Pursuant to this Agreement, the Lenders agree to make loans to Borrower
(a "Borrowing"), at any time and from time to time on and after the date hereof
and until October 31, 2004 (the "Maturity Date") in an aggregate amount not to
exceed $1,000,000.00 ("Lender's Commitment"). The Lender's commitment shall be
at the ratio of 70/30 between Guidon and Gladstone, on a dollar for dollar
basis. Thus, by way of example, Guidon's commitment shall be an amount not to
exceed $700,000 and Gladstone's commitment shall be an amount not to exceed
$300,000. As a further example, if Borrower requests $100,000, Guidon shall
provide $70,000 and Gladstone shall provide $30,000. The Borrower may borrow,
pay or prepay any amount up to the Lender's Commitment prior to the Maturity
Date as set forth herein.
2. Borrowing Procedure.
In order to request a loan, the Borrower shall hand deliver or telecopy
to the Lenders a written request not later than 10:30 a.m., Pacific time, three
business days prior a proposed Borrowing. If the Borrower does not specify an
interest period for the Borrowing, then the Borrower will have deemed to have
selected an interest period ending immediately prior to the Maturity Date. The
Borrower may not select a Borrowing if the interest period requested in
connection therewith would end after the Maturity Date.

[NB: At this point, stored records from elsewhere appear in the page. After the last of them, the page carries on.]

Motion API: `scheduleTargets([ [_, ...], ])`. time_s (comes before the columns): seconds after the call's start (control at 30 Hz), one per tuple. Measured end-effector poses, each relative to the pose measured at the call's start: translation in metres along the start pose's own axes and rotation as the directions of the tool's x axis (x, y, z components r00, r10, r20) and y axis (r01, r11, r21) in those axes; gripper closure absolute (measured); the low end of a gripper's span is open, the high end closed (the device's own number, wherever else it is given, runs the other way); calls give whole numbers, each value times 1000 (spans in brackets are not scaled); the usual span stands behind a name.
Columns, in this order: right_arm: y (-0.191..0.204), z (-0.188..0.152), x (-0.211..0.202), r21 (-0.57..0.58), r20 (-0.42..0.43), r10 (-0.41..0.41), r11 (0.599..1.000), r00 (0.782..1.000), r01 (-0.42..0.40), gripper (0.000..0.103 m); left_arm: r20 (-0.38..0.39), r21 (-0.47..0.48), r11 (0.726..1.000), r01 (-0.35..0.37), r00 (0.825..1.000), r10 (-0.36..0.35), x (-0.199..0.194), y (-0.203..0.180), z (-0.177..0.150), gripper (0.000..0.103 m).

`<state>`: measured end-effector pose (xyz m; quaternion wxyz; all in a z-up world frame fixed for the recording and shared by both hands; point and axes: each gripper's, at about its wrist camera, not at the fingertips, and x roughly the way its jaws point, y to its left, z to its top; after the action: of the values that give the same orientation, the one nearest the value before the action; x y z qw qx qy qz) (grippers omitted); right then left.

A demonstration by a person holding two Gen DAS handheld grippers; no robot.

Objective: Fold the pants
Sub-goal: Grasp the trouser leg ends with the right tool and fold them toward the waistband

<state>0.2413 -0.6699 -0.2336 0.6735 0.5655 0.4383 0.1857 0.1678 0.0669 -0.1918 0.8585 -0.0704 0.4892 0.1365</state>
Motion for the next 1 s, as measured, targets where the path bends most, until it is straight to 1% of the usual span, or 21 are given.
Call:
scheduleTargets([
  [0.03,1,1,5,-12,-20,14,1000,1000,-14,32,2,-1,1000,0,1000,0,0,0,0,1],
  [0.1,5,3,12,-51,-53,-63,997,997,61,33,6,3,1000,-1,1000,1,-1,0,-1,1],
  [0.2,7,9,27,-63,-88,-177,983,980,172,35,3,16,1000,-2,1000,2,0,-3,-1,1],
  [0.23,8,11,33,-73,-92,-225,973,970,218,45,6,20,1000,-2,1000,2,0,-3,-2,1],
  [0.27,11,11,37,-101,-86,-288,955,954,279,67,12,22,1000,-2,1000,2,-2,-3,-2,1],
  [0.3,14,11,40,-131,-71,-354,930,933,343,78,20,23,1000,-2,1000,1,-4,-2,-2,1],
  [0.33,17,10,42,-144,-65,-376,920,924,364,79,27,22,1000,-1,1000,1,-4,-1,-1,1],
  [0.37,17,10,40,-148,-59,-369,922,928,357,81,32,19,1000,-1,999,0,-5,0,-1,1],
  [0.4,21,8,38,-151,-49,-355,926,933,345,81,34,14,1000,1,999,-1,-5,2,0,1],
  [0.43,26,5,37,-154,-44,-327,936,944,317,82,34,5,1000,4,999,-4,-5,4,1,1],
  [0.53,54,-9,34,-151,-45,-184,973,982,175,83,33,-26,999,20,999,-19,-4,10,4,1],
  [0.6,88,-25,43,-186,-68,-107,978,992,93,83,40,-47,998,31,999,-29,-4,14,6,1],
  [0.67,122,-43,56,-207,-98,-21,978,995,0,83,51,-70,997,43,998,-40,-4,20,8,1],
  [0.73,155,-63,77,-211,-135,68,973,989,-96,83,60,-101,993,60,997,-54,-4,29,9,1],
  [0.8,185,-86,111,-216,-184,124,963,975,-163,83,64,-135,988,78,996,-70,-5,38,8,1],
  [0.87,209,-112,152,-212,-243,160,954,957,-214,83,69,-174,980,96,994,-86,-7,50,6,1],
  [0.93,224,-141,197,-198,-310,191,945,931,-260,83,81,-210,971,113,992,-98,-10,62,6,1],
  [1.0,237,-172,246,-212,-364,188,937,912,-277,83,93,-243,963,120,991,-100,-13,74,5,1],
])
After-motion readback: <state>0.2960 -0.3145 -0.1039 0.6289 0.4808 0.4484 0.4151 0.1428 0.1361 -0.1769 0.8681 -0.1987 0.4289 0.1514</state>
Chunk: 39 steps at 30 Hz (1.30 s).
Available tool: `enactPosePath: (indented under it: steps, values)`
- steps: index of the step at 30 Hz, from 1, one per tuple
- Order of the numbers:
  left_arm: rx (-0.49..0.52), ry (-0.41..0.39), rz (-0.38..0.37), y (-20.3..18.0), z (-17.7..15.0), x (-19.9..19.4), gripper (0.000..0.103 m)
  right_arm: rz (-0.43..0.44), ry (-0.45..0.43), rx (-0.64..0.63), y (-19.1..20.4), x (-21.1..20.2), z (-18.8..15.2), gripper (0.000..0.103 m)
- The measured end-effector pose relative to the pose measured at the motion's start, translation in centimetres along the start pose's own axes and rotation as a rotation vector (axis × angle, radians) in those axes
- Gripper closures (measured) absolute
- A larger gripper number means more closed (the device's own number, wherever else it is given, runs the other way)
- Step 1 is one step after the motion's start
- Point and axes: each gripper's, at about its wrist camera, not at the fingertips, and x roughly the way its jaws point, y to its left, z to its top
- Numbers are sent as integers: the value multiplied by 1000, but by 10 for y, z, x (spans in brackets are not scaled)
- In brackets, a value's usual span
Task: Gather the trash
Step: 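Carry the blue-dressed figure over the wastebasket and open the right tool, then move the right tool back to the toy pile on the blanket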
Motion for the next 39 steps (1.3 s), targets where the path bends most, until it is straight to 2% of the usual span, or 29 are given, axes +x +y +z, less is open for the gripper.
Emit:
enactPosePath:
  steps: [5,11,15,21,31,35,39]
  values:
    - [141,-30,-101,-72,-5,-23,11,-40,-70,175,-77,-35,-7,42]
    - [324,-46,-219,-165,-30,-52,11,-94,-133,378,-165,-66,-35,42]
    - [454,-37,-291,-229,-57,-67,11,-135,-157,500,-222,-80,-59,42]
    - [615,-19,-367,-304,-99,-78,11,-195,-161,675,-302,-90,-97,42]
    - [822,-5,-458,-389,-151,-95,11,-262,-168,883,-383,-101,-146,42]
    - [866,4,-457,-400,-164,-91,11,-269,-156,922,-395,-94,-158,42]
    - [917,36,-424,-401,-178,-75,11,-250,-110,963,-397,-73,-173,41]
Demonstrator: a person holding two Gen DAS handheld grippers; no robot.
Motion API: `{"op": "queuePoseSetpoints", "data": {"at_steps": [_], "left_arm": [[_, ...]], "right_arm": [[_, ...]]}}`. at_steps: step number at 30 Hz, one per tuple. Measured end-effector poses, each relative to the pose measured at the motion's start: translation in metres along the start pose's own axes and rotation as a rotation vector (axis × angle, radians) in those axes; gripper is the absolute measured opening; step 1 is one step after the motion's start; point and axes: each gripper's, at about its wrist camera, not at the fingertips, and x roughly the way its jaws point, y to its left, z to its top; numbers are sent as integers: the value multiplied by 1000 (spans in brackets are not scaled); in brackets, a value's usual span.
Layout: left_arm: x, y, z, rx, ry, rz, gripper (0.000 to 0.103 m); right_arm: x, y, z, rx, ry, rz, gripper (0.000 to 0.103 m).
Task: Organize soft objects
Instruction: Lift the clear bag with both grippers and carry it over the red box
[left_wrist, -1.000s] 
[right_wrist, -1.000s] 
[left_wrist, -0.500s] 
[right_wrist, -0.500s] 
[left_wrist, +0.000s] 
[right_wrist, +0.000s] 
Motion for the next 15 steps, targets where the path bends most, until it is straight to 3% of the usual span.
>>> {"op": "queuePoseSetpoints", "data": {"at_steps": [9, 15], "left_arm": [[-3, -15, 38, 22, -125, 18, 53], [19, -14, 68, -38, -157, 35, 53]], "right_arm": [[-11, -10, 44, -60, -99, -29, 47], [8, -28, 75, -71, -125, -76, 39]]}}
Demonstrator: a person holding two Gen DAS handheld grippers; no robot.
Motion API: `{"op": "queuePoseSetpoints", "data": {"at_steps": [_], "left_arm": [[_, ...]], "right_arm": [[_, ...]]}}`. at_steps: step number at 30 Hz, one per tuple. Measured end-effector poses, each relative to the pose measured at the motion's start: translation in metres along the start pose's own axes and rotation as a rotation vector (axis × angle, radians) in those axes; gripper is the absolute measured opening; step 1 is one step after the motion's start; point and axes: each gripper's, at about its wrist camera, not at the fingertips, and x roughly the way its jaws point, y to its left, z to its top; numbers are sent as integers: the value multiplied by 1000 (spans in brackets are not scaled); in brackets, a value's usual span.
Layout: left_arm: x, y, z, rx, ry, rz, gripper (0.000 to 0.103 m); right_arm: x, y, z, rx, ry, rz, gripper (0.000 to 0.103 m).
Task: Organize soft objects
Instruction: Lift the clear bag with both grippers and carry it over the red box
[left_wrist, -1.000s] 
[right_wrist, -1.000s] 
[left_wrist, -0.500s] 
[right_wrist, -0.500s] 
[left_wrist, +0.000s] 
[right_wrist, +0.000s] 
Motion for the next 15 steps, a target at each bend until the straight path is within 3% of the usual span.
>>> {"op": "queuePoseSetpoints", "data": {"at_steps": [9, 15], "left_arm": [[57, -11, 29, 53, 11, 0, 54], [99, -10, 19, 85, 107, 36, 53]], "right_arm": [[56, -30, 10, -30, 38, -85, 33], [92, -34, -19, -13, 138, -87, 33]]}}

3. Repayment of Loans; Evidence of Debt.
The Borrower agrees that the outstanding principal balance of each
Borrowing shall be payable on the Maturity Date. Each Borrowing shall bear
interest on the outstanding principal thereof in accordance with Section 4. The
Lenders may maintain an account or accounts evidencing the indebtedness of the
Borrower and the principal amount and interest due and payable under such loan
and the amount of any sum received from the Borrower in payment therefor. The
entries made in such account by the Lenders shall, to the extent permitted by
applicable law, be prima facie evidence of the amount and existence of a
Borrowing. The Borrower agrees that upon notice by the Lenders, after the
initial Borrowing, to the Borrower to the effect that a promissory note or other
evidence of indebtedness is required, the Borrower shall promptly execute and
deliver to the Lenders a promissory note or notes, payable to the order of the
4. Interest on Loans; Default Interest.
A Borrowing shall bear interest (computed on the basis of the actual
number of days elapsed) at the annual rate of seven percent (7%). Unless
otherwise specified, interest on each Borrowing shall be due and payable on the
Maturity Date. If the Borrower shall default in the payment of principal of or
any interest on any Borrowing or any other amount becoming due hereunder, the
Borrower shall on demand from time to time from the Lenders pay interest, to the
extent permitted by law, on such defaulted amount up to the date of actual
payment at a rate of ten (10%) percent per annum (computed on the basis of
actual number of days elapsed).
The Borrower shall have the right at any time and from time to time to
prepay any Borrowing, in whole or in part, upon giving telecopy notice to the
Lenders prior to or on the same business day of prepayment. The Borrower shall
exercise reasonable efforts to repay the Borrowing prior to the maturity date.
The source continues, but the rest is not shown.